## Requirement
For every line in the data below that contains "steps", copy the line.
+---+
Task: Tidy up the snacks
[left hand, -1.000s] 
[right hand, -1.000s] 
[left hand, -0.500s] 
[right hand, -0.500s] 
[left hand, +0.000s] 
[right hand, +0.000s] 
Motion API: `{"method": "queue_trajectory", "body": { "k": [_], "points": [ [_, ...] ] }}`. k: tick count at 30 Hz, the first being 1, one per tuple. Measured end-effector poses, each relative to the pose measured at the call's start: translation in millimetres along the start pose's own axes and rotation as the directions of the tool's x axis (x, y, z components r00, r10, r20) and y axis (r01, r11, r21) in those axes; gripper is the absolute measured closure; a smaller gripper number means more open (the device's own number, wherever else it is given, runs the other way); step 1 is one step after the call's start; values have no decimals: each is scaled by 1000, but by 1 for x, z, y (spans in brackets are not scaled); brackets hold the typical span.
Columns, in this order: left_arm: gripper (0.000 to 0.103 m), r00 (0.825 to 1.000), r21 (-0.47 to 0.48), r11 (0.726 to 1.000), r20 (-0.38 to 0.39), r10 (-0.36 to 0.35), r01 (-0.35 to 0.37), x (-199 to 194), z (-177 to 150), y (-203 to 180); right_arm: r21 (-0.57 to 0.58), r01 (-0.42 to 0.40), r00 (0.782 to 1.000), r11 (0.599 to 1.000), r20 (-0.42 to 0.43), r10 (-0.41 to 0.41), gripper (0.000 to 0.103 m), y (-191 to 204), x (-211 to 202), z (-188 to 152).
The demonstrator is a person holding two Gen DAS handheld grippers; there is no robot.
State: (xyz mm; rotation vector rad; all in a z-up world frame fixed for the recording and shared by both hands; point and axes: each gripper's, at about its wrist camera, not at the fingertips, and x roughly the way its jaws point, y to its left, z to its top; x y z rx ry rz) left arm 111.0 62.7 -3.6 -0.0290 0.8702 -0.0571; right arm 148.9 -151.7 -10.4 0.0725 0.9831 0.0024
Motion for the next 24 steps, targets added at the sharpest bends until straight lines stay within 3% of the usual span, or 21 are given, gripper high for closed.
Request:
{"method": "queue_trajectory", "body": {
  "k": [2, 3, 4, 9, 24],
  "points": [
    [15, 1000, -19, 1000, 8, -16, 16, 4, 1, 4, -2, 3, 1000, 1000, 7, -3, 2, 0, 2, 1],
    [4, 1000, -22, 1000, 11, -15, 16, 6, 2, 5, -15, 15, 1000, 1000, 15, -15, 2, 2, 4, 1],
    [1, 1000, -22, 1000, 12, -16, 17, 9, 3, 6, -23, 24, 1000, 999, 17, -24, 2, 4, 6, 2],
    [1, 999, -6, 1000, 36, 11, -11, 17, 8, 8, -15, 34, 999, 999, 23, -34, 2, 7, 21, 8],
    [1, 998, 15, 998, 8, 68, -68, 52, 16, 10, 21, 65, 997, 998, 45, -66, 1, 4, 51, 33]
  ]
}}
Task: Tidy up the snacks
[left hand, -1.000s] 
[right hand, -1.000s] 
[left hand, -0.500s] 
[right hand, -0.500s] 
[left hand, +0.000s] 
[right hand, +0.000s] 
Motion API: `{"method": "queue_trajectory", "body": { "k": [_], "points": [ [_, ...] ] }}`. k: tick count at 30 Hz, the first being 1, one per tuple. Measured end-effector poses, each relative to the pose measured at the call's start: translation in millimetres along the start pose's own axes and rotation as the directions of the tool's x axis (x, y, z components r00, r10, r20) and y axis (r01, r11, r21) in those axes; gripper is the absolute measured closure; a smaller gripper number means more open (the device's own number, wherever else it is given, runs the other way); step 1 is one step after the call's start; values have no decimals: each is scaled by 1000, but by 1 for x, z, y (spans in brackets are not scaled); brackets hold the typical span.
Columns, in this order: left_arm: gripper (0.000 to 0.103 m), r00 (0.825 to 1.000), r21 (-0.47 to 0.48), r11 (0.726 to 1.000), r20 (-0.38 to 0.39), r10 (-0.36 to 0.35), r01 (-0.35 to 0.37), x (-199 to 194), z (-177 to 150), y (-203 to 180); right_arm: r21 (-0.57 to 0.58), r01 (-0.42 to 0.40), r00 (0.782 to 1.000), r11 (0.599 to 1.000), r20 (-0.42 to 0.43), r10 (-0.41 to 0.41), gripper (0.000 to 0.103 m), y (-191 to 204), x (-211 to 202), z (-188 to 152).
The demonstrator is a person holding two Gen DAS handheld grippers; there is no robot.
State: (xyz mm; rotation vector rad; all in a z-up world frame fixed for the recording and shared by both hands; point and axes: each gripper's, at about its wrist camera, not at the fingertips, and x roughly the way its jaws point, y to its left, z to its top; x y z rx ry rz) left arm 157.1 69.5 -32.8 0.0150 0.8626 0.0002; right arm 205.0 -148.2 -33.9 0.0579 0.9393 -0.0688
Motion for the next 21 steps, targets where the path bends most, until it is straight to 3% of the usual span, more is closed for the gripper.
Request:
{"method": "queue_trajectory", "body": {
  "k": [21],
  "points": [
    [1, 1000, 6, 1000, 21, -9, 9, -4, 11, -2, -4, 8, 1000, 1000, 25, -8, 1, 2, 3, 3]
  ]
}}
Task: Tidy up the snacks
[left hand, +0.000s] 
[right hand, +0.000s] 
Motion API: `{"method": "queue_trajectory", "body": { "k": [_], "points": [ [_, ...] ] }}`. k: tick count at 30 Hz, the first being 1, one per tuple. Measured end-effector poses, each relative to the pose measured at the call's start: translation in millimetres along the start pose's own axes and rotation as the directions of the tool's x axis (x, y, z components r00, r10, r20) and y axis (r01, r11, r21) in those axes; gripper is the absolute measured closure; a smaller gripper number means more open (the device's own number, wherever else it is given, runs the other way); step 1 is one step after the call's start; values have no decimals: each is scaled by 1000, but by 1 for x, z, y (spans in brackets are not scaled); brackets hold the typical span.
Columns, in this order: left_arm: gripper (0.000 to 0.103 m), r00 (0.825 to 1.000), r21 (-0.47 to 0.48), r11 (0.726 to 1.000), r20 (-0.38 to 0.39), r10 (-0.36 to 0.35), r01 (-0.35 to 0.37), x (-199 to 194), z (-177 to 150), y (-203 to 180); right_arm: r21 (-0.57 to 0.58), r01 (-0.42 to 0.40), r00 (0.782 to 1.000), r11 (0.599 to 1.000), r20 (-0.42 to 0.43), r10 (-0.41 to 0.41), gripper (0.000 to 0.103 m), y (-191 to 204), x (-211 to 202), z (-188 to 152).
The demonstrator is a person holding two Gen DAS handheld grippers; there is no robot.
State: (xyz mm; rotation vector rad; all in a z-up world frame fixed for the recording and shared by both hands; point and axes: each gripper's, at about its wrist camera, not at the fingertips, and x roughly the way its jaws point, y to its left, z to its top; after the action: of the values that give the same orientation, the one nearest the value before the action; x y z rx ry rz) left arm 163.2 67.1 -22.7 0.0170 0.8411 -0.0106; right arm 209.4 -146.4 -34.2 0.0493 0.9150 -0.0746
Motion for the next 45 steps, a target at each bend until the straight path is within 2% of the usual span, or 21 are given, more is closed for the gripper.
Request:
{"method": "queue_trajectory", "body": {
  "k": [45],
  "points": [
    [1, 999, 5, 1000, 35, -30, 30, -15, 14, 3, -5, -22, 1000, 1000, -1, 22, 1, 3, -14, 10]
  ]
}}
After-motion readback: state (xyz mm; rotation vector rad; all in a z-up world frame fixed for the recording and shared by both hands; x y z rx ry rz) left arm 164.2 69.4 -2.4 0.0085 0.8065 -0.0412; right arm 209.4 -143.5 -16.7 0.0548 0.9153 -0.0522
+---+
## Response to the exercise
Motion for the next 24 steps, targets added at the sharpest bends until straight lines stay within 3% of the usual span, or 21 are given, gripper high for closed.
Motion for the next 21 steps, targets where the path bends most, until it is straight to 3% of the usual span, more is closed for the gripper.
Motion for the next 45 steps, a target at each bend until the straight path is within 2% of the usual span, or 21 are given, more is closed for the gripper.

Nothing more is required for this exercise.